- _Directions_
Go through the entries below and collect each line with the string "here" in it.

- _Dataset excerpts_
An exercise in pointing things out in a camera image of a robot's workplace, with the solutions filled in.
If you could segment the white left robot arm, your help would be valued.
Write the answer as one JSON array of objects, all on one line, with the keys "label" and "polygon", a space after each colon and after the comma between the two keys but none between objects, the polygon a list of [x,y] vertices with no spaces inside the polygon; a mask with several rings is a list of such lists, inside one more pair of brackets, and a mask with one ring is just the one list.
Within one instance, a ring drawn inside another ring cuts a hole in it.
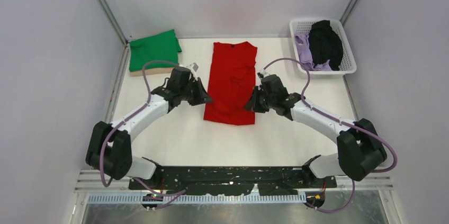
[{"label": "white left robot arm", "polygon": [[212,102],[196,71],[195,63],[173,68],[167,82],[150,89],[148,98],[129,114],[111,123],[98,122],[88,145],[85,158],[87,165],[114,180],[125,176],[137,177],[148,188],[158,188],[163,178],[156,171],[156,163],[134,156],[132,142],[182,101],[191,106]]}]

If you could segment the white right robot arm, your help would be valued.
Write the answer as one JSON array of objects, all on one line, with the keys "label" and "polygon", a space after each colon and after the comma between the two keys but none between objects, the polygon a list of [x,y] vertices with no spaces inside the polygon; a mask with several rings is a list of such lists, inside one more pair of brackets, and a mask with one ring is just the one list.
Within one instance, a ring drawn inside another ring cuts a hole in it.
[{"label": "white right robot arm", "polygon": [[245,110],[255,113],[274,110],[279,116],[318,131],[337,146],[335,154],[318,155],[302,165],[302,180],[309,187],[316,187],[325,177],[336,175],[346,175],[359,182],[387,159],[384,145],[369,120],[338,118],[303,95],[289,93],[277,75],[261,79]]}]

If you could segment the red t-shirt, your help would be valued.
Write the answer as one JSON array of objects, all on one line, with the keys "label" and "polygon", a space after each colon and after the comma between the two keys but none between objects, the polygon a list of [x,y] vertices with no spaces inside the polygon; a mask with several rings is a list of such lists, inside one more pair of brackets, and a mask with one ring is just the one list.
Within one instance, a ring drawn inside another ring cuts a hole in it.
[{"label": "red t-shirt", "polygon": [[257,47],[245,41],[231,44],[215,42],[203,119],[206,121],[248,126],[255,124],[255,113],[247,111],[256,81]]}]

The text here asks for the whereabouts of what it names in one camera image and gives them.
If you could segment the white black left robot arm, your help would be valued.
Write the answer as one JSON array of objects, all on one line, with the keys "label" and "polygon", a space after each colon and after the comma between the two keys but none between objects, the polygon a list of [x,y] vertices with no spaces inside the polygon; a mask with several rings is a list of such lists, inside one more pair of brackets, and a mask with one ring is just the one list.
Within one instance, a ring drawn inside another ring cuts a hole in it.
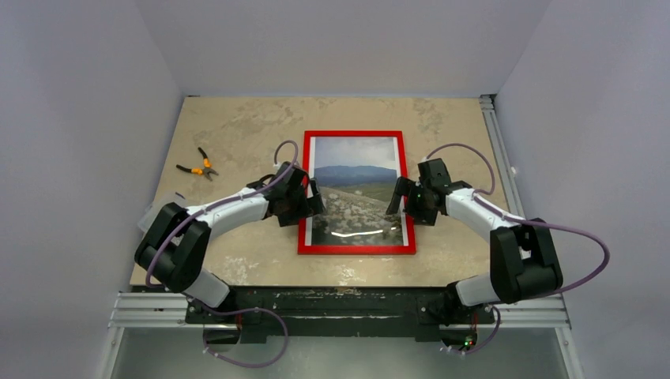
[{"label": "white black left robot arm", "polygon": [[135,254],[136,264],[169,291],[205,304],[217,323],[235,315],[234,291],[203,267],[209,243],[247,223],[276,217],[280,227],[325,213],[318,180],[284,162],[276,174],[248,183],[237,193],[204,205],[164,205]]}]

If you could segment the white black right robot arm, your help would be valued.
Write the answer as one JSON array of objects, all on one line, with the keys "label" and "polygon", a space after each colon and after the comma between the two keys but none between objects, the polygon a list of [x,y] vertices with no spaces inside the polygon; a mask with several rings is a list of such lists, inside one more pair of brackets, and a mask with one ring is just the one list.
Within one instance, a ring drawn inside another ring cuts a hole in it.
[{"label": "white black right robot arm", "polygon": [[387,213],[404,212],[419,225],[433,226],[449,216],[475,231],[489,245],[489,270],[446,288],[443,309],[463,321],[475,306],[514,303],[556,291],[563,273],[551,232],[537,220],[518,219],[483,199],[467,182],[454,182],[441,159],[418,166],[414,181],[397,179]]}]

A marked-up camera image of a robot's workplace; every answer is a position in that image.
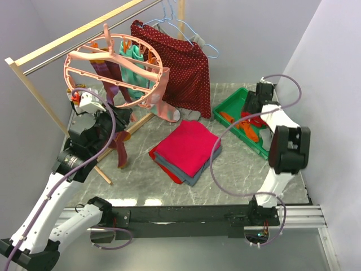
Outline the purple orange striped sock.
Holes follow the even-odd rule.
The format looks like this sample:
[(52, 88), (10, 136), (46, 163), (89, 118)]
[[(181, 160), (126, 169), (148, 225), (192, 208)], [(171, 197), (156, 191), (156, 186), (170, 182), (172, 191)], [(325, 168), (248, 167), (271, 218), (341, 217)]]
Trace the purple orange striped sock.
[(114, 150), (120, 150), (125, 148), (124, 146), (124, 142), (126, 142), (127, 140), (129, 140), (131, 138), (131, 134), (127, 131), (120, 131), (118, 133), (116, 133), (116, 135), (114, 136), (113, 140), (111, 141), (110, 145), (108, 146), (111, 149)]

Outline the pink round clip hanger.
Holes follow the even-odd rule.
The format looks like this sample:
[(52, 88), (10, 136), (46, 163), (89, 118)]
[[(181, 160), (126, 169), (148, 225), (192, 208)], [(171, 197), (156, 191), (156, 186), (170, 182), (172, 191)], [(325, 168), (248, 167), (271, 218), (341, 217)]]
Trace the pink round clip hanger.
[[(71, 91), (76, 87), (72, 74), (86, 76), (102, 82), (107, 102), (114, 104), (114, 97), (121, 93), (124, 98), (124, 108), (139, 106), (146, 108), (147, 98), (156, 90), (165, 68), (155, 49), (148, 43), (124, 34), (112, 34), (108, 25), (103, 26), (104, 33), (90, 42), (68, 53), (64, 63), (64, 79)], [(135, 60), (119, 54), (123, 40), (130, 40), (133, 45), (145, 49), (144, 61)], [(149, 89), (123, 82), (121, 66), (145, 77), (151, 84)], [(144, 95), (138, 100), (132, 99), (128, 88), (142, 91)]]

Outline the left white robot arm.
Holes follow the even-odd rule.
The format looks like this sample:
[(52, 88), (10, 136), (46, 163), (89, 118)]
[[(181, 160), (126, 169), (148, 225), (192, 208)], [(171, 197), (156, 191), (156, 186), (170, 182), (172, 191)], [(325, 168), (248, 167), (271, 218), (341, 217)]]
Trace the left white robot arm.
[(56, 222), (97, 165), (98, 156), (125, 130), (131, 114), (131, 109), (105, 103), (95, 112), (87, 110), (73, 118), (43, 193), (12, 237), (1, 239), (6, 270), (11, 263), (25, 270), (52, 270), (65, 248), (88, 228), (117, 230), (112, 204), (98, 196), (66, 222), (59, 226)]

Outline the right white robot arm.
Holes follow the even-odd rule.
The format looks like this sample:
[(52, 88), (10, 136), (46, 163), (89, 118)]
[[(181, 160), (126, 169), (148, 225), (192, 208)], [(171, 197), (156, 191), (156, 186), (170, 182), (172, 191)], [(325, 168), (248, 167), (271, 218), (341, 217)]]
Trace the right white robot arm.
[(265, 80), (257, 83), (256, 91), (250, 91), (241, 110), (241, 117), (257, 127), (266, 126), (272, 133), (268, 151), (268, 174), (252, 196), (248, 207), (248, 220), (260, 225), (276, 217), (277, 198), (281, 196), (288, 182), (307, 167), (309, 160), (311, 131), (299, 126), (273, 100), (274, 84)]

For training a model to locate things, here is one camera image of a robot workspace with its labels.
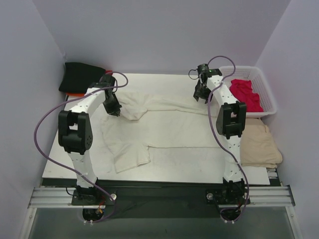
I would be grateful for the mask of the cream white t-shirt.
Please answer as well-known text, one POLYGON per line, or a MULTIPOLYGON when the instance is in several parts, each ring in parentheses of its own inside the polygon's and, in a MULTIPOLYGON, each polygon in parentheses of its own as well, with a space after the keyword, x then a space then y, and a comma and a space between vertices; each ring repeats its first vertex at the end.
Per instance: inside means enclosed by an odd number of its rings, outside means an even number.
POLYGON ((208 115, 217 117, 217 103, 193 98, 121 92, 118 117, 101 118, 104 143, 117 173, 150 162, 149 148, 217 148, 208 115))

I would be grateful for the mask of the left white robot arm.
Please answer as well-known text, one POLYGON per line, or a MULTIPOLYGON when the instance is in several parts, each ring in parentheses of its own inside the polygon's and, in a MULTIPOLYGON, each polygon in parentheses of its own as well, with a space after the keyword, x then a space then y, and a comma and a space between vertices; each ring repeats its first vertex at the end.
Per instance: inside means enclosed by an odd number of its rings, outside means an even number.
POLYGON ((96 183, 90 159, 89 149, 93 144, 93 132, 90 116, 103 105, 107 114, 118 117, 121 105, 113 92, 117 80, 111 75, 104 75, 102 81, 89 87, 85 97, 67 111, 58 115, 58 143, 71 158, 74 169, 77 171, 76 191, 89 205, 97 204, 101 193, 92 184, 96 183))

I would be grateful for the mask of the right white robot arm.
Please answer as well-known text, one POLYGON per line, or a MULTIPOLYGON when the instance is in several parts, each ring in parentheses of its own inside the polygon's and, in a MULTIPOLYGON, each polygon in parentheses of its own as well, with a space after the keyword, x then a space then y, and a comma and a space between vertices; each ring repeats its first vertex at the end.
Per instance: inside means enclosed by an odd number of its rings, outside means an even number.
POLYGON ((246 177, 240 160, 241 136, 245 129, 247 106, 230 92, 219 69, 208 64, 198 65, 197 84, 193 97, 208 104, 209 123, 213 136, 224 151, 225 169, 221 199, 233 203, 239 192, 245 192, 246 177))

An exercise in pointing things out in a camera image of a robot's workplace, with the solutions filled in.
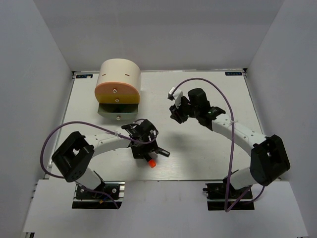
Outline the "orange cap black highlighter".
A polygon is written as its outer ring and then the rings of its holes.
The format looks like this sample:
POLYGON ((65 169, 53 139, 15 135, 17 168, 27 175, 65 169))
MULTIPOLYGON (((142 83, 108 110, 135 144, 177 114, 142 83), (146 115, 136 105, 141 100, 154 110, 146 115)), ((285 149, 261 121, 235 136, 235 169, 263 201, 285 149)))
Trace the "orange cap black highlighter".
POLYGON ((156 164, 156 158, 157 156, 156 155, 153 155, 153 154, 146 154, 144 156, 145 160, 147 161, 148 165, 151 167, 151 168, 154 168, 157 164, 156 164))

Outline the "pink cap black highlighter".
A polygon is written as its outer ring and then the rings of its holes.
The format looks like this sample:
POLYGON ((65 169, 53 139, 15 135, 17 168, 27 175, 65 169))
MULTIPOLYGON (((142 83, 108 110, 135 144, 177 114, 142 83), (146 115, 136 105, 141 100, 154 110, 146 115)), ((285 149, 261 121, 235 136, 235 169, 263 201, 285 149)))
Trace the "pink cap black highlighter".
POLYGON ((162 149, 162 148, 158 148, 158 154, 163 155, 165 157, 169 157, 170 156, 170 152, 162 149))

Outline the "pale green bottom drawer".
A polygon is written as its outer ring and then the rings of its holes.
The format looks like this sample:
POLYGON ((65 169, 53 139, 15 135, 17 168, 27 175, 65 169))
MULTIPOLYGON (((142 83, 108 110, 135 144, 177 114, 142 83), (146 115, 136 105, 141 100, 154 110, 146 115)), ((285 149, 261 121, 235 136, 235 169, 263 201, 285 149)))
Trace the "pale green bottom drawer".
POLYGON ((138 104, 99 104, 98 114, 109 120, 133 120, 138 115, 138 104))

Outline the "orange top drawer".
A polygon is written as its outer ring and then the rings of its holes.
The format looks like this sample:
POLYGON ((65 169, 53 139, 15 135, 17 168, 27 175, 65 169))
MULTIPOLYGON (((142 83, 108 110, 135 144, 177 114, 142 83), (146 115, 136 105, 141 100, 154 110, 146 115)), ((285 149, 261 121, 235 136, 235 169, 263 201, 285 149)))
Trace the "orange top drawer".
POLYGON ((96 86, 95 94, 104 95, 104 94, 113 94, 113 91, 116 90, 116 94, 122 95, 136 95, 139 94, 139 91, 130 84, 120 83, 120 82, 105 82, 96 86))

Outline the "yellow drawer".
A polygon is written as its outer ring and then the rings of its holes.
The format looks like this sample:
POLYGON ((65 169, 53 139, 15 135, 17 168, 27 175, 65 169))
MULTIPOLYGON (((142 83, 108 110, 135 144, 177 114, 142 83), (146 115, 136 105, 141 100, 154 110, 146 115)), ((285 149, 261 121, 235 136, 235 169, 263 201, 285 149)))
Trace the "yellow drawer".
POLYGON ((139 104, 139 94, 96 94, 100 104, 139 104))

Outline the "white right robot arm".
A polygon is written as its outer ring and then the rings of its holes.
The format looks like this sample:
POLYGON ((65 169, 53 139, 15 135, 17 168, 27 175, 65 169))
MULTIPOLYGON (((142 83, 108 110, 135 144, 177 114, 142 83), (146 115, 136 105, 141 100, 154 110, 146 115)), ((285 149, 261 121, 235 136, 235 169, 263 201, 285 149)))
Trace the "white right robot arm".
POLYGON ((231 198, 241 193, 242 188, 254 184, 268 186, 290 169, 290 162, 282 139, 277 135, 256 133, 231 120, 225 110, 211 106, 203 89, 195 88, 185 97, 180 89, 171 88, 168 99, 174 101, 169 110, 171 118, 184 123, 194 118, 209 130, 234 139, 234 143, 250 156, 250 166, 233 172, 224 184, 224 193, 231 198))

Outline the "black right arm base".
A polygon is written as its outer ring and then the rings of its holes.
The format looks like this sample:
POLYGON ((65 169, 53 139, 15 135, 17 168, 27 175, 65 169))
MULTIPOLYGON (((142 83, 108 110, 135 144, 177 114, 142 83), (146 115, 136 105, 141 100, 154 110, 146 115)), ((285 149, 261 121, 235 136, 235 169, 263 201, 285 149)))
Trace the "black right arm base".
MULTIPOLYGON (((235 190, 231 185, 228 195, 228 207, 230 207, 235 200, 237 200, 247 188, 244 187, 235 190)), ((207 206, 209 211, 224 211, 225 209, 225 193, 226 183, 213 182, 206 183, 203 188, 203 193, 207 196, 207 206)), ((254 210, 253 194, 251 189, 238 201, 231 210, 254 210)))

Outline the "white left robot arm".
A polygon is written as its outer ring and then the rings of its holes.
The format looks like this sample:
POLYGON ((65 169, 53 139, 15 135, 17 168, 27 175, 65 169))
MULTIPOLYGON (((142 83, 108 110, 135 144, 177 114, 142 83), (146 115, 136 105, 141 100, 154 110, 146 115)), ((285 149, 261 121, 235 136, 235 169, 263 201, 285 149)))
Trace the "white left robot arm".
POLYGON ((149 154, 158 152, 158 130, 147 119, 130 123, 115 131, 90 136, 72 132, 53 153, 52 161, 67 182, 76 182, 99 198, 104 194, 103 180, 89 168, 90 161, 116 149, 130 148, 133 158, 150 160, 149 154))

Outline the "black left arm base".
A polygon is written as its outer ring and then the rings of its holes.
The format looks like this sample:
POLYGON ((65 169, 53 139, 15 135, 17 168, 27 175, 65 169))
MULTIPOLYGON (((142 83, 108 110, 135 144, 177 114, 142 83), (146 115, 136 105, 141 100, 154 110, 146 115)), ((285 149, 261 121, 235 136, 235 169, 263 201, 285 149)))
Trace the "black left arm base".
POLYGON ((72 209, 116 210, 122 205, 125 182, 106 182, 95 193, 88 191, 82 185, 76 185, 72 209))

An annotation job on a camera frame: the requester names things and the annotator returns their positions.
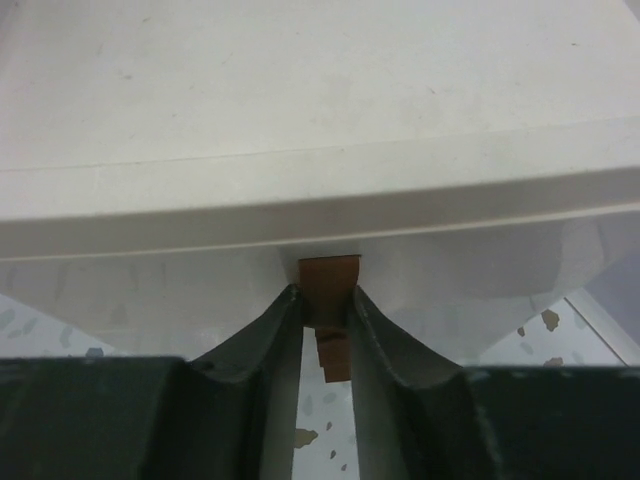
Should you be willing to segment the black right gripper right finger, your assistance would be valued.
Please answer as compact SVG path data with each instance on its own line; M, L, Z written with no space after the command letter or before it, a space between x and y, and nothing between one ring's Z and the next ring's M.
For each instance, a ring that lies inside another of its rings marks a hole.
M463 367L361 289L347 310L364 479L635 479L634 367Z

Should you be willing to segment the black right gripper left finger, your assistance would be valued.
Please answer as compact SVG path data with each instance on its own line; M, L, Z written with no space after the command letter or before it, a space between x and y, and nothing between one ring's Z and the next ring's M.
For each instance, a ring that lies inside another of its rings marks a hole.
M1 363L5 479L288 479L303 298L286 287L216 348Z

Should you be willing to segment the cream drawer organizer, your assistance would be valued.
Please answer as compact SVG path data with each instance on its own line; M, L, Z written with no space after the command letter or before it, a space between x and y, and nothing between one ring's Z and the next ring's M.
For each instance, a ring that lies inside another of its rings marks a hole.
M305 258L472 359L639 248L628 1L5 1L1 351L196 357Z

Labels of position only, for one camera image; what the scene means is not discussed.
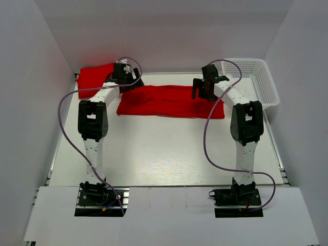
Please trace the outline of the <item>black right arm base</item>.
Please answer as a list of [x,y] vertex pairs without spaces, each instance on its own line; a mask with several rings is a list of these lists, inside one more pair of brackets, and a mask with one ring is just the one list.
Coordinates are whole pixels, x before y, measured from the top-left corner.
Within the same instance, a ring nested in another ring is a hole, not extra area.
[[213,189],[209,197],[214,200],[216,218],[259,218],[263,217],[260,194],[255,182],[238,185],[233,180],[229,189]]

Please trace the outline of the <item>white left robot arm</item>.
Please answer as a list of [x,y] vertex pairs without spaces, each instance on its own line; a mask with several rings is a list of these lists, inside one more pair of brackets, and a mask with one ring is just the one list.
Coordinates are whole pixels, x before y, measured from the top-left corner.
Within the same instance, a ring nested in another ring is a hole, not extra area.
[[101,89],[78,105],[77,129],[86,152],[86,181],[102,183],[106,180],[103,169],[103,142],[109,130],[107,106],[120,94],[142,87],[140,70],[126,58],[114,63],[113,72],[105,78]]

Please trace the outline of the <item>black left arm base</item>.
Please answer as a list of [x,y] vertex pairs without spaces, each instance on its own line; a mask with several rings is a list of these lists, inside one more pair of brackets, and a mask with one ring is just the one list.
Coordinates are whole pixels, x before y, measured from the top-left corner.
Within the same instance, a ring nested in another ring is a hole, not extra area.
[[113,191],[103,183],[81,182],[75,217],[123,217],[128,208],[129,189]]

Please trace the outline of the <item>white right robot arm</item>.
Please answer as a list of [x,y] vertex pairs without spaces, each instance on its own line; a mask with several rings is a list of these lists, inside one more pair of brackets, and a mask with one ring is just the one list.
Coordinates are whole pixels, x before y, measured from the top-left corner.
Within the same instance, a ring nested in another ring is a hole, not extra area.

- _Response_
The text here asks for the whereabouts of what it names in one camera image and gives them.
For training a model to locate things, here is one camera image of a robot workspace with its labels.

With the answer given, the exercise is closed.